**What you need to do**. The required answer is every line of the data containing the word "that".

:: Supplied information

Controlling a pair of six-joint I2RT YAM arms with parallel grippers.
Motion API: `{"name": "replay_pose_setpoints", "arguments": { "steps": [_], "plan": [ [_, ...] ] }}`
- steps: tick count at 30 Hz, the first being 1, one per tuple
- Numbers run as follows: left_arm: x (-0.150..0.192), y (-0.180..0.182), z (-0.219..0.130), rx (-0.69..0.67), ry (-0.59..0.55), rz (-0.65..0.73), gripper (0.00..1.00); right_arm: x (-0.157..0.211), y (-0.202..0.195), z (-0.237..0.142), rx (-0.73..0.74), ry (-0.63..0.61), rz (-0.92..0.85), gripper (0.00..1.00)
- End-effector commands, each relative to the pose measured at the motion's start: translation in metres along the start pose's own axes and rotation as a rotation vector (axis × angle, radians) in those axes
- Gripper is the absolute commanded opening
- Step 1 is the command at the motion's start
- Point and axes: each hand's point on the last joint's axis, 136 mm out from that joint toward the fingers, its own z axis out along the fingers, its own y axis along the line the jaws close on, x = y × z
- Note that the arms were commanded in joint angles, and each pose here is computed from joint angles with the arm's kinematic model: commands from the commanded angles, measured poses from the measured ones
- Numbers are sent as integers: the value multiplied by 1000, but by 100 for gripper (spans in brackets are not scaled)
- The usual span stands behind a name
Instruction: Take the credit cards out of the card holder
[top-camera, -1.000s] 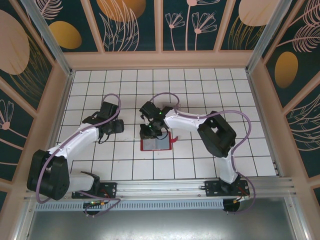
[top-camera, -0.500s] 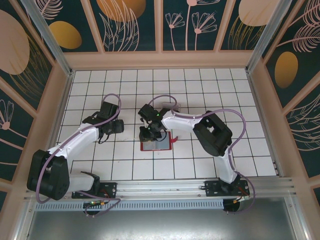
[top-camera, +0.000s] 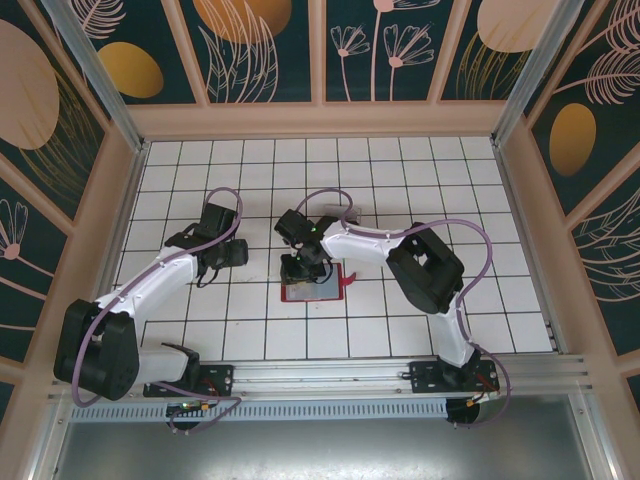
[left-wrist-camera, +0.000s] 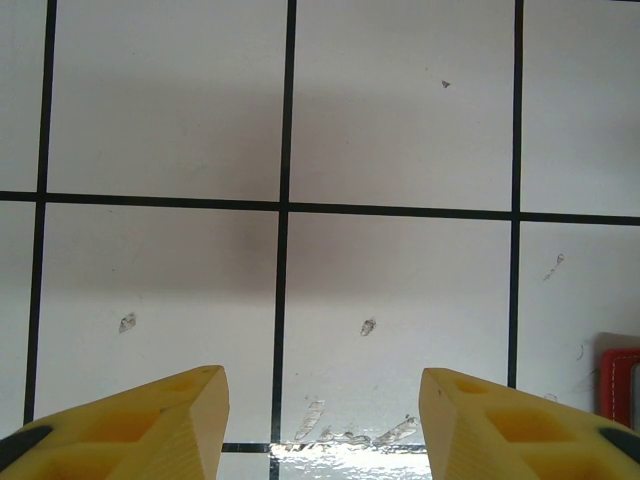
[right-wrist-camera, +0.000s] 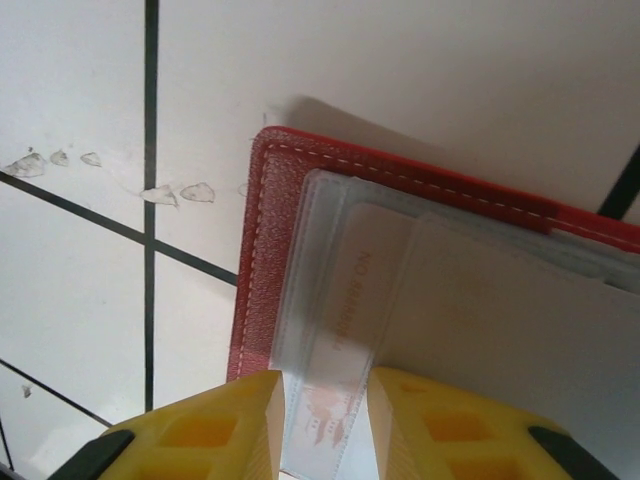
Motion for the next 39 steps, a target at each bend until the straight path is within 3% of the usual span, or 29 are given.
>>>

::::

**Result of the task**.
- Point and axes: each hand's point on the last joint's axis, 136 mm out from that joint toward the fingers, its own z axis out along the fingers, its own y axis along the line the jaws close on, x = y × z
- Note that the arms were commanded in joint angles, and each pose here is computed from joint angles with the arm's kinematic model: commands from the commanded angles, measured poses from the measured ones

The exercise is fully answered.